• Task: Return only the lines running from the first line of the listing through the one with "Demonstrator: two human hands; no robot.", unchanged.
--- Data section Enclosed Below ---
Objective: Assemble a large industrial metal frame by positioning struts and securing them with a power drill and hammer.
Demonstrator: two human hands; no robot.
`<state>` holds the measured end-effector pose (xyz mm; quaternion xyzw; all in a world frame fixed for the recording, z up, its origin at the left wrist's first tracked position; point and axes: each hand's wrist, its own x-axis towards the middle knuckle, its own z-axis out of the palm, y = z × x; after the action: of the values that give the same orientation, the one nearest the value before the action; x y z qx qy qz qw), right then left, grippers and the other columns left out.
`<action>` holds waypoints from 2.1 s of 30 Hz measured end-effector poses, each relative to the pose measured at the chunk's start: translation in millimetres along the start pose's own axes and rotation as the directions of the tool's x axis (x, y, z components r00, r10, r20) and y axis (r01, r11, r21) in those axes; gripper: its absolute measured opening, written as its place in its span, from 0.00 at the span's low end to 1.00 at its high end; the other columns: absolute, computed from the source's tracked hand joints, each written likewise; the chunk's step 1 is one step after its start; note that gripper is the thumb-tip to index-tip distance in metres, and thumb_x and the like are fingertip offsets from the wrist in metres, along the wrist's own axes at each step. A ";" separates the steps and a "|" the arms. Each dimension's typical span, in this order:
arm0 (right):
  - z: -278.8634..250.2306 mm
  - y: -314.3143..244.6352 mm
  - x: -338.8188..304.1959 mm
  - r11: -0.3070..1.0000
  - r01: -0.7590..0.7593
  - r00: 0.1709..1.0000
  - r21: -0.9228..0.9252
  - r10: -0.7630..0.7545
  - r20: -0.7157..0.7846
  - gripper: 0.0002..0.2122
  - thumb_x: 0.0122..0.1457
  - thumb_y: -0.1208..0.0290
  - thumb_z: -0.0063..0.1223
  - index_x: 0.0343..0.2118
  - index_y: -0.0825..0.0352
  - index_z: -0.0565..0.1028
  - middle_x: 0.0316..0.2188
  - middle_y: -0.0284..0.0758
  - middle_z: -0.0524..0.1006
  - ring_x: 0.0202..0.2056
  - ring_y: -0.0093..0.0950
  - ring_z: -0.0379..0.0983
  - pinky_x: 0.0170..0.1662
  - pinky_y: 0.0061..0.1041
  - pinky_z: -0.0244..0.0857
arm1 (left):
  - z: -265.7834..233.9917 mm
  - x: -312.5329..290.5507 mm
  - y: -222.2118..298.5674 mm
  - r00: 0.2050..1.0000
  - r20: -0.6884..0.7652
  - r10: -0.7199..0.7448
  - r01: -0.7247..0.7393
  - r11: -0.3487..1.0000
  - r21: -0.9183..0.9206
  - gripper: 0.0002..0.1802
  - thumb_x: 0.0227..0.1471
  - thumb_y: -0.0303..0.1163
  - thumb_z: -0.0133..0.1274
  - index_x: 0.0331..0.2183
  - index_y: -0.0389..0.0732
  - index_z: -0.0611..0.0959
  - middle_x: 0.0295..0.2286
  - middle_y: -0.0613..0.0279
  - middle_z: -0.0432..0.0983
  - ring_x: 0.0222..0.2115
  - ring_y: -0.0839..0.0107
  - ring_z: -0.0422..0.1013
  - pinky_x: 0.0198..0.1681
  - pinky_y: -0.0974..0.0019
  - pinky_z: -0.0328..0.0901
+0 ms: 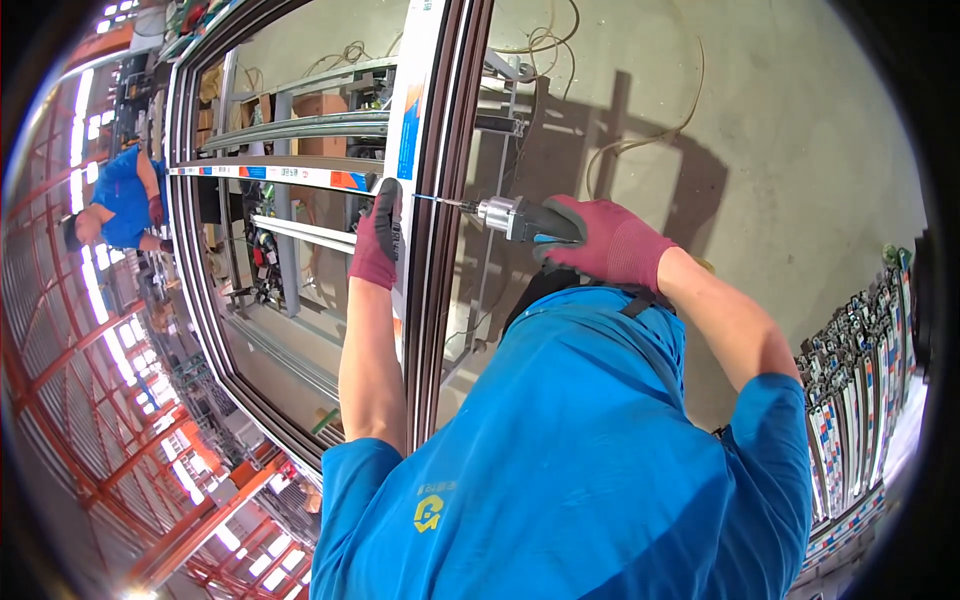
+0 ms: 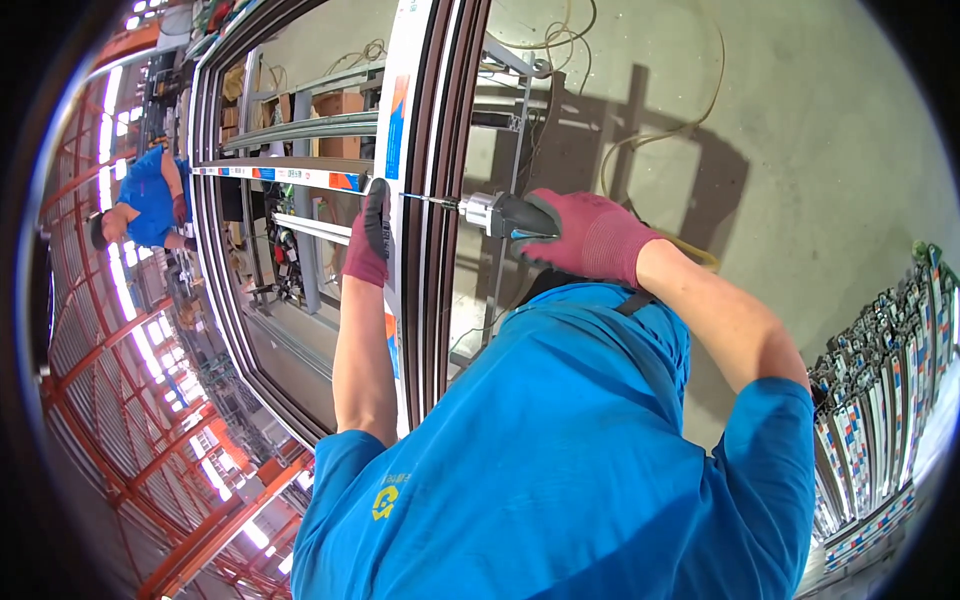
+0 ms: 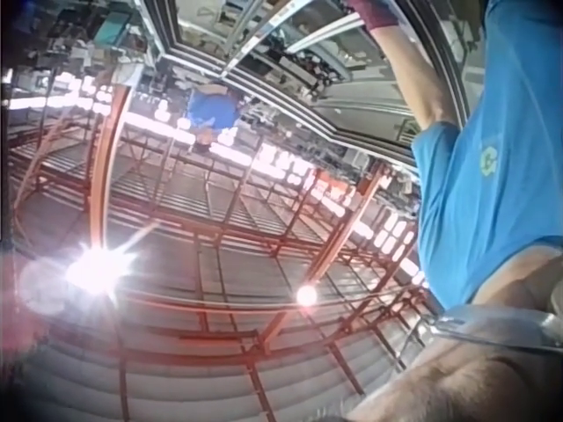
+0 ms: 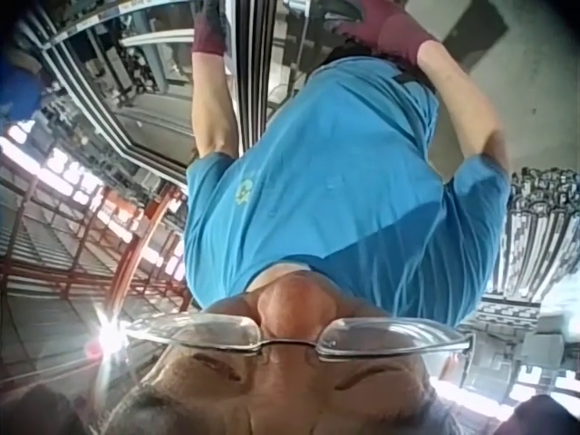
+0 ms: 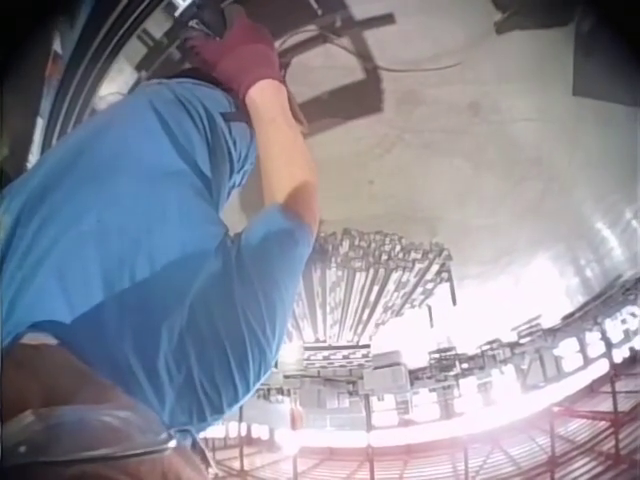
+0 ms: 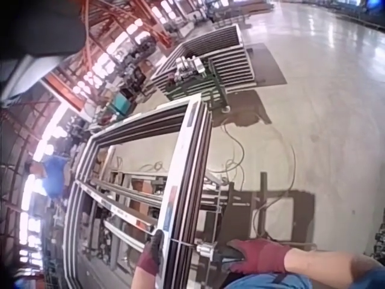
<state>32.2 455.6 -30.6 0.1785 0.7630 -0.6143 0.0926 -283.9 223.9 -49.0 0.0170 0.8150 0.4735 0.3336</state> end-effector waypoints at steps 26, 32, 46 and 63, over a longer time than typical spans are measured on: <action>13.2 -29.1 20.7 0.973 -0.013 0.997 -0.230 -0.005 -0.075 0.28 0.59 0.53 0.63 0.58 0.60 0.71 0.47 0.48 0.81 0.51 0.51 0.76 0.53 0.47 0.71 | 1.6 1.0 -1.0 0.995 0.096 0.015 -0.012 0.999 -0.035 0.43 0.62 0.58 0.60 0.61 0.30 0.76 0.59 0.57 0.74 0.60 0.72 0.68 0.68 0.66 0.57; 16.2 -35.2 26.1 0.961 -0.068 0.997 -0.267 0.055 -0.057 0.30 0.59 0.51 0.62 0.61 0.60 0.69 0.51 0.47 0.80 0.54 0.50 0.74 0.57 0.45 0.69 | 4.8 -4.9 3.3 0.996 0.091 0.011 -0.010 1.000 -0.013 0.40 0.62 0.58 0.60 0.59 0.32 0.78 0.55 0.62 0.78 0.56 0.74 0.71 0.65 0.67 0.59; 12.0 -42.6 25.6 0.984 -0.042 0.998 -0.171 0.033 -0.055 0.30 0.58 0.50 0.63 0.58 0.62 0.71 0.47 0.47 0.81 0.49 0.49 0.78 0.52 0.44 0.71 | 14.2 -18.1 18.8 0.998 0.052 -0.035 0.042 0.990 -0.132 0.25 0.60 0.52 0.64 0.44 0.39 0.88 0.36 0.71 0.80 0.35 0.81 0.72 0.43 0.73 0.65; 6.5 -44.7 -63.0 0.982 -0.039 0.999 0.184 0.043 -0.017 0.31 0.55 0.60 0.70 0.61 0.65 0.73 0.46 0.43 0.83 0.48 0.31 0.81 0.53 0.32 0.71 | 27.0 -118.4 7.6 0.939 -0.069 0.336 -0.308 0.736 -0.603 0.20 0.68 0.32 0.55 0.58 0.37 0.78 0.46 0.52 0.83 0.41 0.64 0.82 0.46 0.61 0.77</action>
<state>72.4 431.3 31.0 0.2081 0.7001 -0.6783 0.0805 -179.1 208.0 10.6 0.0606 0.5975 0.7586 0.2525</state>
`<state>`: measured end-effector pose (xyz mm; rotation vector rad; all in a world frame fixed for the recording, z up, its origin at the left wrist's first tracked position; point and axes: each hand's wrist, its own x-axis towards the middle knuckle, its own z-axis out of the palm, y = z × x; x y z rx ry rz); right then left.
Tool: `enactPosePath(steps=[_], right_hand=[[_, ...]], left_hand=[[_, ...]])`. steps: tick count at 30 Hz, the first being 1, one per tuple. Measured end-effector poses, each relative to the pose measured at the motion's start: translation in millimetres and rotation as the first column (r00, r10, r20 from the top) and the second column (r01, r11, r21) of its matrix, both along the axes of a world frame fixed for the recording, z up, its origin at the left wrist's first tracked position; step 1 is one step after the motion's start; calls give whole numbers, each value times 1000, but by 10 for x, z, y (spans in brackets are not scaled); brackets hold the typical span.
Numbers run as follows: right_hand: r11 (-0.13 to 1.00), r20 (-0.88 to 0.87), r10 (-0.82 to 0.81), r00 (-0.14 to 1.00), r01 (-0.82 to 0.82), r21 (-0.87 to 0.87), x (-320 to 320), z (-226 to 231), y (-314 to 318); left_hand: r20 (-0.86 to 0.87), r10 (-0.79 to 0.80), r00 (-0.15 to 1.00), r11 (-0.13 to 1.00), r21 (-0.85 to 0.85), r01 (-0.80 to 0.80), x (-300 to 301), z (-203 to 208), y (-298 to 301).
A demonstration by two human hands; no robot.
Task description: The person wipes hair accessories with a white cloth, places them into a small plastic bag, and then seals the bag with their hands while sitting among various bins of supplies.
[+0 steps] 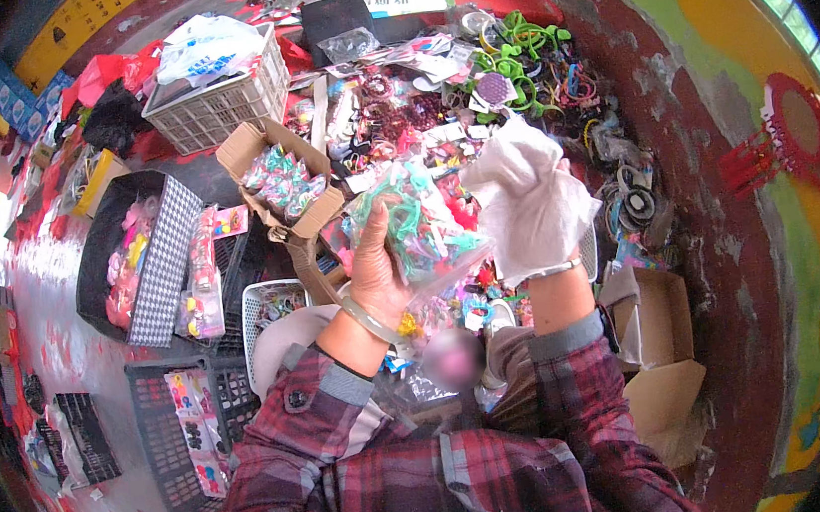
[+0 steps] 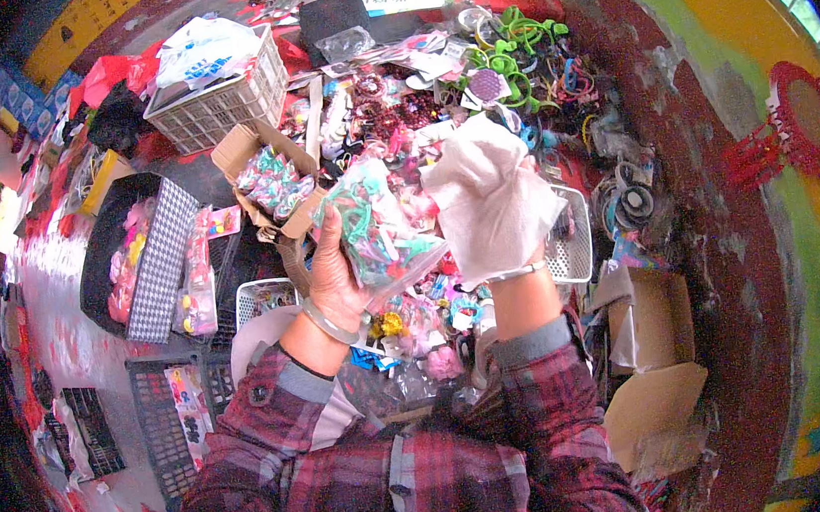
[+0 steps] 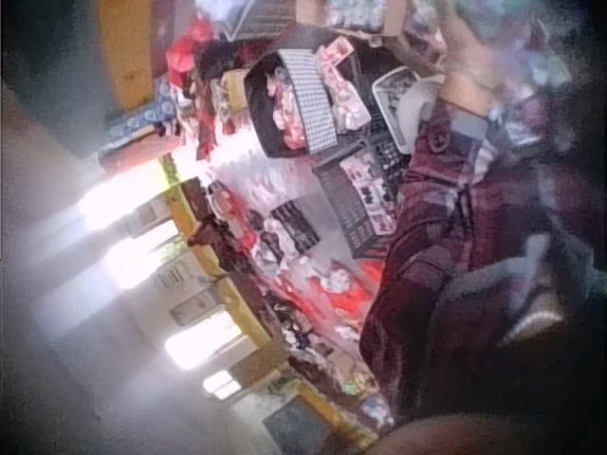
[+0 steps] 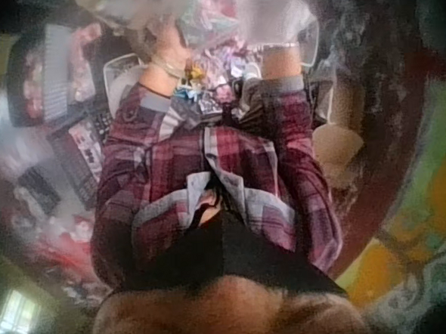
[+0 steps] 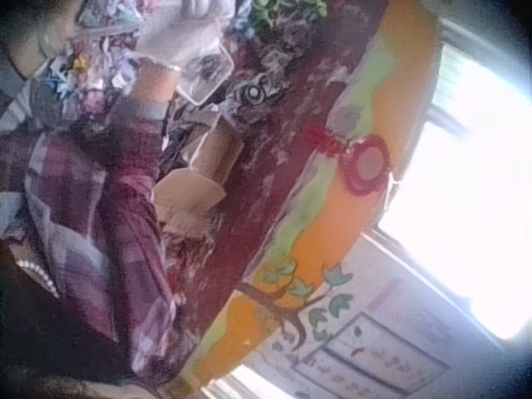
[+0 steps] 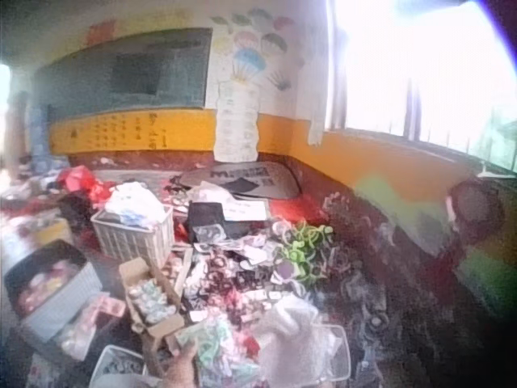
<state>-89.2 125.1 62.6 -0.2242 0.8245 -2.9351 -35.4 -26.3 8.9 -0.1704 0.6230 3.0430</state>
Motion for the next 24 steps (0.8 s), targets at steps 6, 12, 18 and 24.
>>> enactPosePath(steps=[6,12,18,24], right_hand=[[817,2,96,995,-80,571,-18,-412,-72],[270,-380,-164,910,412,870,186,-602,-263],[703,126,-14,992,-80,706,31,-532,49],[952,173,297,939,-305,17,-185,-518,257]], left_hand=[[-80,-39,996,952,-307,13,37,46,180],[-200,-85,976,838,-545,-39,104,-140,283],[-293,-198,936,691,-718,-79,143,-82,282],[-180,-305,935,783,-606,139,76,-36,202]])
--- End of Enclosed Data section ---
• Response area:
Objective: Assemble a large industrial metal frame by positioning struts and securing them with a power drill and hammer.
Demonstrator: two human hands; no robot.

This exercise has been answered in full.